Alla valorizzazione delle nuove leve cestistiche: Davide Moretti, Leonardo Candi, per citarne due ma la valutazione si estende inevitabilmente al resto dei gruppi dell’Under 20 e dell’Under 19. Se ne parla tanto, forse troppo ma se da qualche parte bisogna ripartire perché non provare dai giovani e testare anche la loro voglia di avere delle responsabilità pesanti, vedere una volta per tutte se sono davvero in grado.
C’è (forse) anche un rapporto con il pubblico da rimarginare. Niente di definitivo ma impossibile da non analizzare: le scelte e gli atteggiamenti di certi giocatori non hanno riscontrato il totale gradimento del pubblico, non che quest’ultimo abbia sempre ragione (anzi nella maggior parte delle occasioni e forme di espressione è il primo che dovrebbe maturare un esame di coscienza), ma tende a contare fino a prova contraria. Magari anche l’uso dei social network con metodologie forse più calcistiche che altro , in determinati casi, non sono stati altresì di grande aiuto, facendo trasparire “arroganza” in più di qualche occasione.
E allora c’è un nome a cui forse non si è pensato, quello di Matteo Boniciolli.
“Boniciolli è uno che vive per schierarsi. Magari dalla parte sbagliata, purché sia una parte. Si definisce in direzione ostinata e contraria“.
Questa frase è tratta da un articolo di Alessandra Giardini – L’anticonformista che prima del basket insegna il busto eretto – su AltroPensiero.it – e conviene avere la pazienza di spingersi ancora un po’ più giù, dove parte il “Il Mondo Secondo Matteo“, un’intervista con la stessa firma e lo stesso personaggio.
Un susseguirsi di parole perfette per descrive un profilo intrigante e magnetico.

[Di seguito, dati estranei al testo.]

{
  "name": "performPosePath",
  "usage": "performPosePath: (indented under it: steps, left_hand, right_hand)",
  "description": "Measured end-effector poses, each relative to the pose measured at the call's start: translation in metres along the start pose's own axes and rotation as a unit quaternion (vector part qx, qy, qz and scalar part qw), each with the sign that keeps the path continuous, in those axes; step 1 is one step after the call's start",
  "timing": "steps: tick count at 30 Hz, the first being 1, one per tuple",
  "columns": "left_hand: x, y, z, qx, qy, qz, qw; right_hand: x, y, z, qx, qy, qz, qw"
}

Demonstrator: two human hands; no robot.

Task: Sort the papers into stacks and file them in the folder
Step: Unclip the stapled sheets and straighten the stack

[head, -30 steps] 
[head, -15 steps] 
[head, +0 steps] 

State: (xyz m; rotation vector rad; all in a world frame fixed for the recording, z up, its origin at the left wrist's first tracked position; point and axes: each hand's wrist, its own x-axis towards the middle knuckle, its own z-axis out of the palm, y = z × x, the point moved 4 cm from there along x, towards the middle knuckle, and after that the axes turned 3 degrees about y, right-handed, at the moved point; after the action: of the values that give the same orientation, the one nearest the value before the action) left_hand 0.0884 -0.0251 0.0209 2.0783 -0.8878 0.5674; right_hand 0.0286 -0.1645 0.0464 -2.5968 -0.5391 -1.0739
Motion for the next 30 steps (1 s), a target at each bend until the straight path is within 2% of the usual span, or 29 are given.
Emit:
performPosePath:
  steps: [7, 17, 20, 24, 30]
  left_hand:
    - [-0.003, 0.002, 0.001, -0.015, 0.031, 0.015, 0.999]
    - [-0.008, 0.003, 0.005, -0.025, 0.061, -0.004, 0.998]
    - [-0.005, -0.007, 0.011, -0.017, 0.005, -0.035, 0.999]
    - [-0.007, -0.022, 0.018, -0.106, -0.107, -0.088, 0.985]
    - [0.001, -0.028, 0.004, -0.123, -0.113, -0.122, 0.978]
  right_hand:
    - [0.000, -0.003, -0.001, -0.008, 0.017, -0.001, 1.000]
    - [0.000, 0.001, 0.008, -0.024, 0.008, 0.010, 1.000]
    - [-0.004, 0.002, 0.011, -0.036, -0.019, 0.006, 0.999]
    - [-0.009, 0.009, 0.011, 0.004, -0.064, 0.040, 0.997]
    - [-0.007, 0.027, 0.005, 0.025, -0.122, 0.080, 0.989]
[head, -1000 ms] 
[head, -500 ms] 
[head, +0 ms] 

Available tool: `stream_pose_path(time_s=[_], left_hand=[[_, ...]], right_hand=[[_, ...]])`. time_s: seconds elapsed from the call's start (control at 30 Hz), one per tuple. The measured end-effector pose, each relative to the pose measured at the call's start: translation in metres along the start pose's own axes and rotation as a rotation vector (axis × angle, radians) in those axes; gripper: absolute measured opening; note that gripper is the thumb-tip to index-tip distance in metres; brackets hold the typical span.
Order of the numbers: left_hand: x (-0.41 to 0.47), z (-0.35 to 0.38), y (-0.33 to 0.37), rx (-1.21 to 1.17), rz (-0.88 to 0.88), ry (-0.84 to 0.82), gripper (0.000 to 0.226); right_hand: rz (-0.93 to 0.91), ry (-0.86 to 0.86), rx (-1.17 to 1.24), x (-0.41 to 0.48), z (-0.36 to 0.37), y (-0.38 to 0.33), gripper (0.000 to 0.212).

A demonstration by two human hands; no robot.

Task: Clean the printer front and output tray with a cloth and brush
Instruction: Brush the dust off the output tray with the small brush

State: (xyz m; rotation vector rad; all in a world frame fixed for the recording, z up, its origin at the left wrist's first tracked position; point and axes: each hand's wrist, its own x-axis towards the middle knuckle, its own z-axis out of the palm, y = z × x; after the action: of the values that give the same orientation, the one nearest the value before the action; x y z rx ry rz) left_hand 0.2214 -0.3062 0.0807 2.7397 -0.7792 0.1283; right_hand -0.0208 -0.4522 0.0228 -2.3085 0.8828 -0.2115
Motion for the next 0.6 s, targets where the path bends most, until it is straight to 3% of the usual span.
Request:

Una descrizione perfetta tanto dell’uomo quanto dell’allenatore, del marito e del padre.
Perché lui. Prima di tutto per il motivo che forse non lo porterà mai ad essere (e nemmeno ad essere preso in considerazione): il suo essere così diverso ed in antitesi con la presidenza federale, non proprio così compatibile caratterialmente con il coach della Fortitudo.
Ed è proprio quella personalità forte e diretta invece il motivo principale che dovrebbe portare l’allenatore triestino a sedere su quella panchina. Uno che ama le sfide, come andare in Kazakistan diventando il miglior allenatore delle terre sovietiche, uno che non dice quello che la politica vuole sentirsi dire ma quello che lui vuole dire, uno che sa cosa pretendere, che sa come punire, che sa come far crescere.
Che se sei favorito ti dice che lo sei e che lo devi essere, che se sei sfavorito ti dice che lo sei ma che non lo devi essere, che se sei un senatore la galera esiste anche per te, che se sei una giovane leva vale lo stesso ma che forse il più grande reato sarebbe quello di non averci provato.
Che tanto vale essere “stronzi” per non rischiare di vedere l’asta di un microfono finire in posti in cui non è ergonomico posizionarla. Un allenatore che conosce la sua solitudine e non ha paura di affrontarla.
E quello stesso allenatore è anche uomo, molto, per tanti forse anche troppo. Tanto umano però che non ha paura di confrontarsi con chi, come il pubblico ha forse nella sua stessa connotazione la sua giustificazione intramontabile e che Boniciolli molto spesso ha dimostrato di non considerarla come tale. “In direzione ostinata e contraria“, quella che qualche giocatore sta pensando di percorrere, o che qualche social network di dimostrare, o qualche procuratore di rappresentare ma che è solo confondere il concetto di sfida con quello di banale contrapposizione e mitizzazione.
Andare in direzione ostinata e contraria non vuol dire andare dalla parte opposta ma scegliere di essere ciò che si vuole e soprattutto il modo in cui esserlo. Non per forza essere i più forti (Avellino non lo era), ma essere quelli con la convinzione più forte, proprio quello di cui un nuovo ciclo tecnico ha bisogno, proprio quello che certi giovani devono capire, che certi esclusi devono riassaporare, che certi senatori devono insegnare.
Una grande esperienza, un’enorme conoscenza della pallacanestro, un appassionato insegnante, un uomo magnetico e controverso. Un’irrealizzabile utopia. Che poi, se anche gli venisse proposto, potrebbe tranquillamente rispondere “No, grazie“.